Everything from the line holding "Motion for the" through the last line of the listing needs to be repeated exactly, with no other lines.
[[ DATA BLOCK open ]]
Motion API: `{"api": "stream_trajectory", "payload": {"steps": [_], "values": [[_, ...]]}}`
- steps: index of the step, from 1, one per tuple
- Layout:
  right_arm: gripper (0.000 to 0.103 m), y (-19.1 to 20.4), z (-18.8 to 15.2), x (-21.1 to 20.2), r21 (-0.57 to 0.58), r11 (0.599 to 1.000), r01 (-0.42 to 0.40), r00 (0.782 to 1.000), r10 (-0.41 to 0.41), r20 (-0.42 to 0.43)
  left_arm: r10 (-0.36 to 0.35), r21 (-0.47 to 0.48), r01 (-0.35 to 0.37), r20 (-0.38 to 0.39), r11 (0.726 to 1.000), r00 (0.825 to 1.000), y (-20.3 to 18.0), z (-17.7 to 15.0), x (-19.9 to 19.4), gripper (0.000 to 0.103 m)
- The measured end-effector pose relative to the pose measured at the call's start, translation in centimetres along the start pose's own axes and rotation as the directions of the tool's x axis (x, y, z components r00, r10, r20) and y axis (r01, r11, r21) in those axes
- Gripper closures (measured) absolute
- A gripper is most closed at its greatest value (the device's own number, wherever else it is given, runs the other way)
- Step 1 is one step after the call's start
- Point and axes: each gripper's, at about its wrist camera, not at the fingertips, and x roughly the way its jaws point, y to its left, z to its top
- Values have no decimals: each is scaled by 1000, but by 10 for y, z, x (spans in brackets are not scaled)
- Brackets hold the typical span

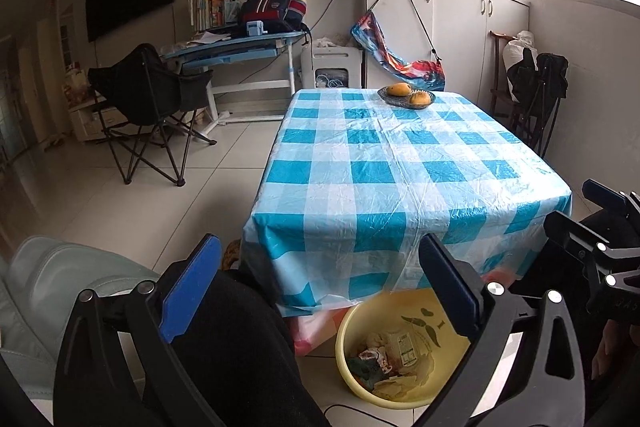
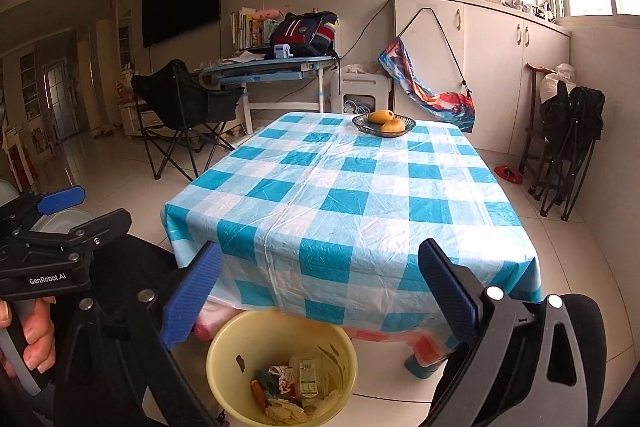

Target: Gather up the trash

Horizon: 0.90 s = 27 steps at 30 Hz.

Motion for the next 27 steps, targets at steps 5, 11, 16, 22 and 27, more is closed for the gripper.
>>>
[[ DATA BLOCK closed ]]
- EXERCISE RESULT
Motion for the next 27 steps, targets at steps 5, 11, 16, 22 and 27, more is closed for the gripper.
>>>

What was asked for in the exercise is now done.